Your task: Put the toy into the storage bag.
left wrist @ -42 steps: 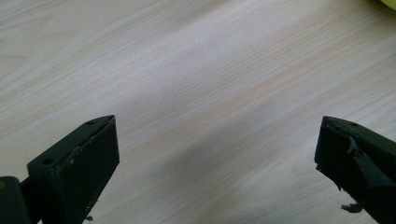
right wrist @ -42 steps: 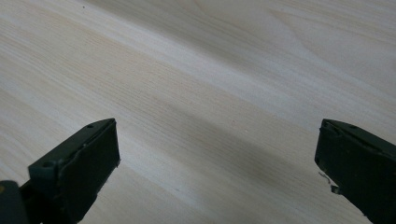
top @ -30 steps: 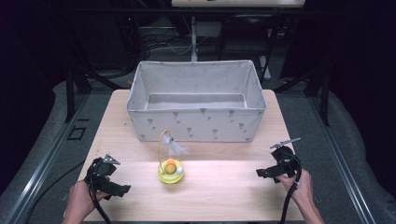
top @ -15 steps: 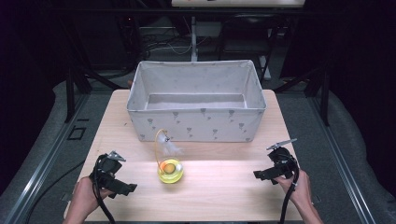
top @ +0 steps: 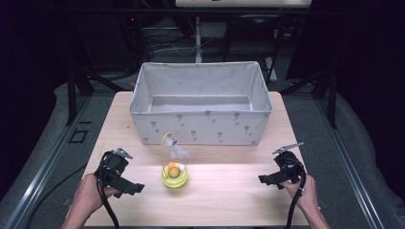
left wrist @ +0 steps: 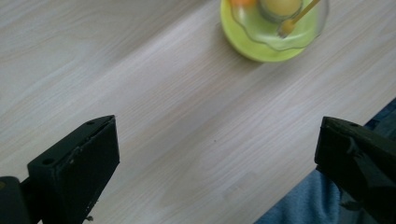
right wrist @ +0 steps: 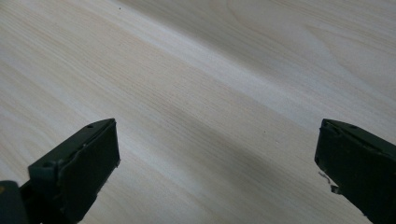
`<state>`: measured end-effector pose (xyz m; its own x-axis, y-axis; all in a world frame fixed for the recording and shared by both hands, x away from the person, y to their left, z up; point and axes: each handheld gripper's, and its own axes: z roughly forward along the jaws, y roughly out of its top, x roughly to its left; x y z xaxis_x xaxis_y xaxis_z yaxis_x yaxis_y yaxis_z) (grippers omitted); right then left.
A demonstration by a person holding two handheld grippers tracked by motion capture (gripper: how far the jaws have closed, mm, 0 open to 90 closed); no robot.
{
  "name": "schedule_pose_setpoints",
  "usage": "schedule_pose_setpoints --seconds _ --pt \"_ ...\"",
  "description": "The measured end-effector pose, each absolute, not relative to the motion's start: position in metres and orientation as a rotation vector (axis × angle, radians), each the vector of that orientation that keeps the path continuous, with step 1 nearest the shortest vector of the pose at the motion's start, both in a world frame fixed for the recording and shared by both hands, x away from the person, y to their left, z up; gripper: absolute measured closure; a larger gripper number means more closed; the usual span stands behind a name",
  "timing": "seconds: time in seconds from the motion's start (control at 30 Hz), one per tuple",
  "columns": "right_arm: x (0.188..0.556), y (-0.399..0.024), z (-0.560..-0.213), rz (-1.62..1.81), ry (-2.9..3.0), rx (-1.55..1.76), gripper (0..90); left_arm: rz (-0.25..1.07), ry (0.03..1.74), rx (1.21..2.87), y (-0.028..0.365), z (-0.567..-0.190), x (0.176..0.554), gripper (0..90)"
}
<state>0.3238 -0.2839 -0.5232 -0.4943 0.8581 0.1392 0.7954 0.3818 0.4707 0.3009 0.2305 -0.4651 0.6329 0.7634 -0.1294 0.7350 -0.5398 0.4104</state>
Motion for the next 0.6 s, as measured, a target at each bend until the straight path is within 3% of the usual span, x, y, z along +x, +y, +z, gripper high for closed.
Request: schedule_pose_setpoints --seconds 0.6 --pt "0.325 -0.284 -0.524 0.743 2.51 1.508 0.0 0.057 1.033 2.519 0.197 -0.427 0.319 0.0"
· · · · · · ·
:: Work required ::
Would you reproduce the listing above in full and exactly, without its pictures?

:: Your response ::
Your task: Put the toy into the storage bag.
left wrist @ -42 steps: 
right wrist @ -42 steps: 
top @ -30 steps: 
top @ -15 steps: 
top @ +0 steps: 
left wrist @ +0 steps: 
right wrist @ +0 steps: 
`<state>`: measured end-effector pose (xyz m; its own x-axis, y-axis; all in a world frame fixed for the recording and shared by both hands, x away from the person, y to their left, z up; point and axes: each handheld gripper's, and its own axes: z roughly forward along the jaws, y roughly out of its top, x roughly to its left; x y z xaxis_x xaxis_y xaxis_z yaxis_x yaxis_y yaxis_z) (grippers omitted); right then left.
A demonstration by a person holding two handheld grippers tracked by motion capture (gripper: how far the jaws have closed, mm, 0 open to 90 closed); no robot.
{
  "name": "schedule_pose_setpoints",
  "usage": "schedule_pose_setpoints --seconds _ --pt \"_ ...\"",
  "description": "The measured end-effector pose, each absolute, not relative to the motion's start: position in metres and orientation as a rotation vector (axis × angle, radians), each the vector of that orientation that keeps the path continuous, with step 1 nearest the shortest vector of the pose at the motion's start, both in a world frame fixed for the recording and shared by both hands, x away from the person, y to their left, z up; gripper: absolute measured closure; a larger gripper number means more closed; the usual span stands behind a name",
  "timing": "seconds: time in seconds from the motion's start (control at 30 Hz), one per tuple",
  "columns": "right_arm: x (0.188..0.556), y (-0.399..0.024), z (-0.560..-0.213), rz (-1.62..1.81), ry (-2.9..3.0), rx (-1.55..1.76), gripper (0..90); left_arm: rz (-0.25..1.07), ry (0.03..1.74), rx (1.21..2.87), y (-0.028..0.365), z (-0.567..-0.190), x (0.176..0.554), gripper (0..90)"
}
<state>0.3238 -0.2839 -0.5232 -0.4943 0.8581 0.1392 0.7954 0.3818 0.4707 0.3009 0.2305 -0.4651 0.6329 0.7634 -0.1294 0.7350 -0.5398 0.4104</state>
Motion for the next 0.6 s, as measured, a target at each bend until the straight path is within 3% of the usual span, x, y, z along +x, +y, +z, gripper high for closed.
Request: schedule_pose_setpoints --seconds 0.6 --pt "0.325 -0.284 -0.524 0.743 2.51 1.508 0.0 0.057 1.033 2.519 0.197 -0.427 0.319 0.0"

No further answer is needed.